Pyeong Chang – A new international report, “An Updated Synthesis of the Impacts of Ocean Acidification on Marine Biodiversity”, shows beyond doubt that ocean acidification is an issue of serious environmental and policy concern.
“This timely synthesis has considered the impacts of ocean acidification across many levels of biodiversity, and as such represents an important resource for considering the future of our oceans,” explains Dr. Salvatore Arico, who acts as the principal focal point on biodiversity science and policy at UNESCO.
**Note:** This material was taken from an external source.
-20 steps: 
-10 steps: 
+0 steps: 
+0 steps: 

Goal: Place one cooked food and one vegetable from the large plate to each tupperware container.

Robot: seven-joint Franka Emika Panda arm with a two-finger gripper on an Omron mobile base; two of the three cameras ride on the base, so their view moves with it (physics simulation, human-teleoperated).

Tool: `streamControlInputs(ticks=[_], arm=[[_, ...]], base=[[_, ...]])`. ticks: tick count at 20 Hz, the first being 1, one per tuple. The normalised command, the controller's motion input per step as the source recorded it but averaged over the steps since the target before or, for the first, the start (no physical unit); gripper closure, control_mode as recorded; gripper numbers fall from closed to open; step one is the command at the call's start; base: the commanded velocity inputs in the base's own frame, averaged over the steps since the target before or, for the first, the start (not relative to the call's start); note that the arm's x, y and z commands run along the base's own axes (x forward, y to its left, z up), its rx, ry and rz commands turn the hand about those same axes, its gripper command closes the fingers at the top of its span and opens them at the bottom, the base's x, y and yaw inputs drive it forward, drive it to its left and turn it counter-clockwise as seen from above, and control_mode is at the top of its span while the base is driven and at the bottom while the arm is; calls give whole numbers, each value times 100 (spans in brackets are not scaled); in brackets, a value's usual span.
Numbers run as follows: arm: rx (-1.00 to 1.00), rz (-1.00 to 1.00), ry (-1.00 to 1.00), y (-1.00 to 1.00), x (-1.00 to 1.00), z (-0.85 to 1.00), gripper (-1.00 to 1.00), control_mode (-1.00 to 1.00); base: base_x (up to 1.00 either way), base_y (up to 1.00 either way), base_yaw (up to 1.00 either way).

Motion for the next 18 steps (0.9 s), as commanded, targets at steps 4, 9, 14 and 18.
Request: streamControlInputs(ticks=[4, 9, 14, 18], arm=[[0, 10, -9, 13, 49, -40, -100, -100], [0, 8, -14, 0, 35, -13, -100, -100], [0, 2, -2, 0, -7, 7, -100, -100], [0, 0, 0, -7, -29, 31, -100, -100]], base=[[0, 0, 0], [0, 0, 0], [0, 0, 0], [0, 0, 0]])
As carbon dioxide in the atmosphere goes up (and there was a record-breaking increase in 2013), the pH of the ocean falls. That chemical response is unavoidable; what has been less certain is whether marine life will be affected. Ten years ago, only a handful of researchers were investigating the biological impacts of ocean acidification: whilst their results gave cause for concern, it was clear that a lot more measurements and experiments were needed. Around a thousand published studies later, it has now been established that many marine species will suffer in a high CO2 world, with consequences for human society.
Evidence for such effects has been brought together by the Convention on Biological Diversity (CBD), the United Nations body committed to the conservation and sustainable use of all forms of life on Earth. An international team of thirty experts, led by UK scientists, has concluded that ocean acidification is already underway, and it is now near-inevitable that it will worsen, causing widespread impacts, mostly deleterious, on marine organisms and ecosystems, and on the goods and services they provide.
The exact magnitude of the ecological and financial costs is, however, still uncertain, due to complex interactions with other human-driven environmental changes. Risks to coral reefs are highlighted in the CBD, due in part to the crucial role they have in helping support the livelihoods of around 400 million people.
“As we consider how ecosystems (and species) are changing with ocean acidification, amongst the most important things to consider is how these changes may impact upon food security in developing countries,” states Dr. David Obura, Director of Coastal Oceans Research and Development in the Indian Ocean (CORDIO).
“A key feature of the CBD synthesis is that it acknowledges the complexity of biological responses to ocean acidification,” said Dr. Phil Williamson, the Science Coordinator of the UK Ocean Acidification (UKOA) research programme, and co-editor of the report. “Changes in ocean chemistry interact with other stressors, and we now know the importance of such factors as exposure time, temperature, and food supply in determining physiological and behavioural responses.”
Laboratory and field studies by the UKOA programme, together with modelling, have made a major scientific contribution to the report.
“Our work at Heriot-Watt University and in the north-east Atlantic has given us a much better appreciation of the vulnerability of cold-water corals,” said Dr. Sebastian Hennige, lead editor of the report. “There is risk that their habitat will literally dissolve away, since living corals grow on structures made by their dead ancestors. These structures will be subject to chemical erosion over very large ocean areas if current trends continue.”
“Ocean acidification is not just a concern of the future, it is happening now,” explains Dr. Nina Bednarsěk of NOAA. “Pteropods, which are often described as the potato chips of the sea due to the many organisms that eat them, live in shells which are literally dissolving away in high latitude seas and upwelling regions along the continental shelf of the US west coast.”
“The speed of current ocean acidification is unprecedented,” said Dr. Carol Turley, contributing author of the report from Plymouth Marine Laboratory. “Past ocean acidification events happened much more slowly, and they still resulted in some species becoming extinct and being lost forever.”